The spending tracker showed those receiving both the coronavirus supplement and the one-off $750 stimulus payment spent 39 per cent more than normal in the second week of May, while those receiving neither payment spent 18 per cent less than normal.

These timely interventions underscore the importance of government stimulus at moments of heightened economic uncertainty. During the 2008 global financial crisis, targeted stimulus payments helped prevent the Australian economy from recording two consecutive quarters of contraction, a technical definition of a recession.

The evidence from the spending tracker also proves the value of channelling stimulus payments to lower income earners, who are more likely to spend the proceeds – and stoke demand – than higher income people.

Many private sector firms including banks and utilities have also extended hardship assistance to households financially affected by the pandemic. This includes the deferral of mortgage payments, bills and rents. The scale of this “private-sector stimulus” is unprecedented and has also played an important role in supporting the economy.
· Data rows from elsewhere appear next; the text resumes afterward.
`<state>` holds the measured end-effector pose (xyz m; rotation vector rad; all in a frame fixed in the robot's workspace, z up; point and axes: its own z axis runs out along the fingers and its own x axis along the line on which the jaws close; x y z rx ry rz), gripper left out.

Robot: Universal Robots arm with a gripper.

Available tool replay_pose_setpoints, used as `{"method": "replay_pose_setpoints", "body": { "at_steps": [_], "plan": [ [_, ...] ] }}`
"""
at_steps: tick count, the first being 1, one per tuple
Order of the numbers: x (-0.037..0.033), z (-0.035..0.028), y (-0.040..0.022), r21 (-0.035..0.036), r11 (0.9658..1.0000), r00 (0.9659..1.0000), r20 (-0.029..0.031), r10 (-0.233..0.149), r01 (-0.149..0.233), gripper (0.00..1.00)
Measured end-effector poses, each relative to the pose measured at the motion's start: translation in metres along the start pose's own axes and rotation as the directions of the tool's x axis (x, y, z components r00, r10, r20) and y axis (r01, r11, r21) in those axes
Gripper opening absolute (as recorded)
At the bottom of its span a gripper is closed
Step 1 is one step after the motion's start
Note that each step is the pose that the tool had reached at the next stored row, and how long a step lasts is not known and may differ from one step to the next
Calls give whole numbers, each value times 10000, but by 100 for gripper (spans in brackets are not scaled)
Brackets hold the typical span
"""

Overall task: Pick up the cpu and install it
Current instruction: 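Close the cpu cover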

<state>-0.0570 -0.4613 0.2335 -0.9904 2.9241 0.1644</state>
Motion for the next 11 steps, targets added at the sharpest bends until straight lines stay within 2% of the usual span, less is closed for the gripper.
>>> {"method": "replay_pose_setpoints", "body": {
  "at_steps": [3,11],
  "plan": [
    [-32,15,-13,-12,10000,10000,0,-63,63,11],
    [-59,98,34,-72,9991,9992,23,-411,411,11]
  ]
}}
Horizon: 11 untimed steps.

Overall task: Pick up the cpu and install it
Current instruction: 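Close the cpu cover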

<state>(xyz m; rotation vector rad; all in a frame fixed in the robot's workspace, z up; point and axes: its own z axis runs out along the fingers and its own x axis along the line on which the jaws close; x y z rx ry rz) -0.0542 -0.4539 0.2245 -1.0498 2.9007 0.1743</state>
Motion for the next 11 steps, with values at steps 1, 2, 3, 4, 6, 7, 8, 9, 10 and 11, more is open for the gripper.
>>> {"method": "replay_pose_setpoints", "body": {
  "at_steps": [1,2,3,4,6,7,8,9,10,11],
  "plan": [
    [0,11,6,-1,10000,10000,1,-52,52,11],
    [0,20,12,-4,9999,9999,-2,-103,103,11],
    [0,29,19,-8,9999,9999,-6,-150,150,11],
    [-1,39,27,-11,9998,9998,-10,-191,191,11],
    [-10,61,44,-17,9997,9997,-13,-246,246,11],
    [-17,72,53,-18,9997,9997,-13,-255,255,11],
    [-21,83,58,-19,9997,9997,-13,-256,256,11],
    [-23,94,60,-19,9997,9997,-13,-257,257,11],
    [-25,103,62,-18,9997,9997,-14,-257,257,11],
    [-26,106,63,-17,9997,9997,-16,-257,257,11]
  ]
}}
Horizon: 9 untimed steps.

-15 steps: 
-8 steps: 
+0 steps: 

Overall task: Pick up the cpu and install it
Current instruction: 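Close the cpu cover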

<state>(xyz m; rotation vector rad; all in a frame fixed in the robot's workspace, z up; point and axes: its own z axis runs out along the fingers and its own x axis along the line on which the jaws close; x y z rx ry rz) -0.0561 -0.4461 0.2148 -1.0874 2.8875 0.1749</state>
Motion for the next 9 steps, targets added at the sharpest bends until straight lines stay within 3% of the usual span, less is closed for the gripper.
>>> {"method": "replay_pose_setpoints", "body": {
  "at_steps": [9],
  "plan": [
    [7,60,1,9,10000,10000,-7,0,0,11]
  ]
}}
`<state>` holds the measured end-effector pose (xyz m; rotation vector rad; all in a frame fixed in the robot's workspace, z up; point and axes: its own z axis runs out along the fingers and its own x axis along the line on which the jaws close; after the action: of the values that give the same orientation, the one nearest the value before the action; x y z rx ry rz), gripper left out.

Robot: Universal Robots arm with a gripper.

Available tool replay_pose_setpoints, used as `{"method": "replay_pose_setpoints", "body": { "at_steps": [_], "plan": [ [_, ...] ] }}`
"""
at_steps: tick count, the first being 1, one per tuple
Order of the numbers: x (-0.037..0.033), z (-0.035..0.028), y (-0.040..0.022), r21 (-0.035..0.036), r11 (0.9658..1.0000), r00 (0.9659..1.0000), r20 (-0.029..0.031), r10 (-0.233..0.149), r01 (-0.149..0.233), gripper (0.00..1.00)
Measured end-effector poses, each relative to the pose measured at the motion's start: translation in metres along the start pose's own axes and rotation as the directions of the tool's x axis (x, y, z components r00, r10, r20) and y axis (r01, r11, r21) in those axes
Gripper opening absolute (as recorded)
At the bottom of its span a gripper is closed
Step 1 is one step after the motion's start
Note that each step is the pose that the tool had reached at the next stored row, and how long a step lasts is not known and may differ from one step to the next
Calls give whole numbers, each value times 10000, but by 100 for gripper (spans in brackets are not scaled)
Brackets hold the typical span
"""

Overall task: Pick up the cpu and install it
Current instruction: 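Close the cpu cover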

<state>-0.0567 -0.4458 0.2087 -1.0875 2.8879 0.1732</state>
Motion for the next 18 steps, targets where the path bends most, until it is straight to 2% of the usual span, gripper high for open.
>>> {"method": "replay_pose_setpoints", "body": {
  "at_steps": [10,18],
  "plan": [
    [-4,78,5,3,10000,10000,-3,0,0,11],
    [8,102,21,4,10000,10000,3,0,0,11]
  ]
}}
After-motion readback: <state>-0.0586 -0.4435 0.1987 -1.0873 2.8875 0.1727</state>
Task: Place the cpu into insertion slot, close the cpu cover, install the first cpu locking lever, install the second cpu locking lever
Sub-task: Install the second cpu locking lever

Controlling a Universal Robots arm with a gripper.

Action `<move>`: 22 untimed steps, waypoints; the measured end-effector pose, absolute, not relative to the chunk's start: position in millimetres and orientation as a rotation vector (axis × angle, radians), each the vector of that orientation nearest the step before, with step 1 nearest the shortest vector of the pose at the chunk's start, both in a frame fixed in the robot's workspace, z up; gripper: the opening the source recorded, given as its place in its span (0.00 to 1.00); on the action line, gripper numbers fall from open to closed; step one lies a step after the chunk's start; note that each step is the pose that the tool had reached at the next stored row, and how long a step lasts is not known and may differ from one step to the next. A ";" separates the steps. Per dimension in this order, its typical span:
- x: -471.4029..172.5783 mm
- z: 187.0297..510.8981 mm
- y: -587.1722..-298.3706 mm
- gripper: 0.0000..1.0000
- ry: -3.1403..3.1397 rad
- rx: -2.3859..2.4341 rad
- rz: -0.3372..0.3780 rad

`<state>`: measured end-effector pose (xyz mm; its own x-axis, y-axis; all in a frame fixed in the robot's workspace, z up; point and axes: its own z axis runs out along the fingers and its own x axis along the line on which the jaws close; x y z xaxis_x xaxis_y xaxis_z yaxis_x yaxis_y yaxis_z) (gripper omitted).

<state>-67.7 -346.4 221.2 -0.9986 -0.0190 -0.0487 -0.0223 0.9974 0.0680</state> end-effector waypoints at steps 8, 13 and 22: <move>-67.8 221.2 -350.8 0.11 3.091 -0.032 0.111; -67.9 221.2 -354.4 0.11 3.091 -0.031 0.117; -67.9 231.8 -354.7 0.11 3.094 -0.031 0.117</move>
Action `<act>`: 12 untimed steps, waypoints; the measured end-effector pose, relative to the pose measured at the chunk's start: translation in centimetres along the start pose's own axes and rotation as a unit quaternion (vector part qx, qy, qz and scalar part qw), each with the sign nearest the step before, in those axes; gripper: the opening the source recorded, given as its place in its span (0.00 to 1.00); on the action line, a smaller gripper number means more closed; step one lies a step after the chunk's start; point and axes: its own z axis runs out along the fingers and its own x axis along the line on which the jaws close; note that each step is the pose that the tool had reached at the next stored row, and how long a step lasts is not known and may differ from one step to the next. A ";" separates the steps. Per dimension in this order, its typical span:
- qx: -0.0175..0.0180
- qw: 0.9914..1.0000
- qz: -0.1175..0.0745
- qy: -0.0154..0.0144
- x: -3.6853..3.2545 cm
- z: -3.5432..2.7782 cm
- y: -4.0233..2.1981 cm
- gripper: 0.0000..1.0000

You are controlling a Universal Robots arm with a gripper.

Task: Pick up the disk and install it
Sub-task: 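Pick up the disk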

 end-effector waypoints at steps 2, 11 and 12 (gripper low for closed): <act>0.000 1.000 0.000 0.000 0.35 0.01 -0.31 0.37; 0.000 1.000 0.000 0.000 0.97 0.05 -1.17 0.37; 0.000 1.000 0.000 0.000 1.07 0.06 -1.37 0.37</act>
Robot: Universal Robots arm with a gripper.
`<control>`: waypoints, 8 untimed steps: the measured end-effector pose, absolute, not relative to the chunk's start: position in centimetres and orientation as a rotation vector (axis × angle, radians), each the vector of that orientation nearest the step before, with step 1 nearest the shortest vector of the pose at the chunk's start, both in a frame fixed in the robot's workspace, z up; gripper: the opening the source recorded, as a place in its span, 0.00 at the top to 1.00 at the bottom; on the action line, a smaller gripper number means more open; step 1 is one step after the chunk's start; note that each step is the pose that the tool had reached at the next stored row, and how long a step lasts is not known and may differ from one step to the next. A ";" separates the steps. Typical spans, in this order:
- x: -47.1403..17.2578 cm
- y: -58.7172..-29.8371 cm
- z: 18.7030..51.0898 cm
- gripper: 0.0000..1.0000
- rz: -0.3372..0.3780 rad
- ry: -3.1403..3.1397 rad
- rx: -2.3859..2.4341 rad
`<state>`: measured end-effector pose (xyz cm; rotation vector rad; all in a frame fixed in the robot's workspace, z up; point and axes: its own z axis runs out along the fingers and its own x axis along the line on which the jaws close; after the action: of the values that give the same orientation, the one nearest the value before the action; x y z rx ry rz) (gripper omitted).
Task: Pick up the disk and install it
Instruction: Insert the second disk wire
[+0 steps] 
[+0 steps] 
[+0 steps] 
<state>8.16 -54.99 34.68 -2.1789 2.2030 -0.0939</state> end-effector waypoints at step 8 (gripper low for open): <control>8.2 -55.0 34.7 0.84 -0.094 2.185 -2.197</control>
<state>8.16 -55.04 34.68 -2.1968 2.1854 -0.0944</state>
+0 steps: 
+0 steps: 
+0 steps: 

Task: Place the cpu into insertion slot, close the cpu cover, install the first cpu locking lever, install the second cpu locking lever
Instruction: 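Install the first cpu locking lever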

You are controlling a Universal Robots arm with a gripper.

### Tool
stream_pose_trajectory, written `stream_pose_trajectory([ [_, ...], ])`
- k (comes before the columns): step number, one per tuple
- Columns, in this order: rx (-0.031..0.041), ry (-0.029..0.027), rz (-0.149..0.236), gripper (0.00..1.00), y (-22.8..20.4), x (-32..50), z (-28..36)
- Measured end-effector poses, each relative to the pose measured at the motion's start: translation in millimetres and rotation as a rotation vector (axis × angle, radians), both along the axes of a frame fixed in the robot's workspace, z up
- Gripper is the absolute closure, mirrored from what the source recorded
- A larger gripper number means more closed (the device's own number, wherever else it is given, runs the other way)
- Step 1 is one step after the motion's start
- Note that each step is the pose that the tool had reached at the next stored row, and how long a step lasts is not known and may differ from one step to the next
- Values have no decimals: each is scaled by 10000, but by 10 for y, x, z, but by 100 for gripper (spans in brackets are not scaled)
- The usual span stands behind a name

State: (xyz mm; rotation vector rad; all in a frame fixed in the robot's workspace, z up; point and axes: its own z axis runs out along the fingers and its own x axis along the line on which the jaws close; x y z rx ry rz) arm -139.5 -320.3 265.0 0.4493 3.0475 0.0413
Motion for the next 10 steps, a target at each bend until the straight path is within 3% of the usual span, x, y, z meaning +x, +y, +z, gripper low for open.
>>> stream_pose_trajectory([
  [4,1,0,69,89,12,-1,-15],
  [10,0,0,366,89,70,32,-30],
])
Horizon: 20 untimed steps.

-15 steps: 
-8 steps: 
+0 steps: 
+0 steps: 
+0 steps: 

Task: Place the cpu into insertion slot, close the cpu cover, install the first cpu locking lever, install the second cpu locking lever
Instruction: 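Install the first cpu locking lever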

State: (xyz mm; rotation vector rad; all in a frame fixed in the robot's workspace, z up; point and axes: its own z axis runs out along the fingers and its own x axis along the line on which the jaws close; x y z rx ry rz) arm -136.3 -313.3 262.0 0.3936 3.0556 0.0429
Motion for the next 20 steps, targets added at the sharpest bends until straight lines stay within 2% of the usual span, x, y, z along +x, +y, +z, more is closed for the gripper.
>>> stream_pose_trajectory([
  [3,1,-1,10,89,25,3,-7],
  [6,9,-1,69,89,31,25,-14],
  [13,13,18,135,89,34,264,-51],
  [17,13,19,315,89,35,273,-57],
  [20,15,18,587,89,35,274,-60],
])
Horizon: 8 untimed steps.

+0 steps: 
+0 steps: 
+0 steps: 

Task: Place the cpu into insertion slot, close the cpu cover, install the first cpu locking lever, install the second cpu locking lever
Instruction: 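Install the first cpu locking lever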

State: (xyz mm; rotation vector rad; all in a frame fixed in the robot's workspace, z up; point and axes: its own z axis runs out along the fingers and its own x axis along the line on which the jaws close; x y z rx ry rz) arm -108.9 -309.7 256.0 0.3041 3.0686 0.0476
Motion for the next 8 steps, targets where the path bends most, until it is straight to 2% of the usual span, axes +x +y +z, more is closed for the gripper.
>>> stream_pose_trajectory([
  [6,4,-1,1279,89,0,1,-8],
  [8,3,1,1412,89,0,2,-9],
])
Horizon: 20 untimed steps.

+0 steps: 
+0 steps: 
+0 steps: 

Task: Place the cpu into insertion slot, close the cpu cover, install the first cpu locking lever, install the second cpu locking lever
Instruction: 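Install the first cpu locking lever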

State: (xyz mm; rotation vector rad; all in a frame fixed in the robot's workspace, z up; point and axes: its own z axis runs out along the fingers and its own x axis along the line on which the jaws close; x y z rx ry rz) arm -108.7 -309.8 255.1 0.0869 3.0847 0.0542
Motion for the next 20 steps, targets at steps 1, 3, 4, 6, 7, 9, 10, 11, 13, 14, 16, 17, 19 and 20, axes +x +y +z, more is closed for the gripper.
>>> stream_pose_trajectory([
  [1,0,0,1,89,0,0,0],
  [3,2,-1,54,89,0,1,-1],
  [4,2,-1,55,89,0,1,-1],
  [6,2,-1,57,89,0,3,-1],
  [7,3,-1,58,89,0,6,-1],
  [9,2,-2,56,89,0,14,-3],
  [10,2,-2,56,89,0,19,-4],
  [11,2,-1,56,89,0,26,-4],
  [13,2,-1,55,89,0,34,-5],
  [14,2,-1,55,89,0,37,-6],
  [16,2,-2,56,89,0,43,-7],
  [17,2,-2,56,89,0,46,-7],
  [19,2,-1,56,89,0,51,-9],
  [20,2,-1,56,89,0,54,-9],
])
In addition, the spending tracker has shed light on striking changes in consumer behaviour. The onset of the pandemic triggered a boom in online purchasing and a surge in demand for household services such as home delivery and subscription television. Many shoppers have shunned cash in favour of alternative payment methods such as tap cards or smartphones. This suggests the coronavirus lockdown will have a lasting influence on consumer habits.

Now the spending tracker points to a major policy challenge for the Morrison government. Several federal stimulus measures, including the JobKeeper wage subsidy and the coronavirus supplement, are due to be withdrawn later this year around the same time as some hardship measures extended to households by banks and utility providers.

Economist Andrew Charlton, a director of AlphaBeta and one of the creators of the spending tracker, warns that the economy is in danger of a “double whammy” if government support to households and the hardship measures provided by the private sector are withdrawn at the same point.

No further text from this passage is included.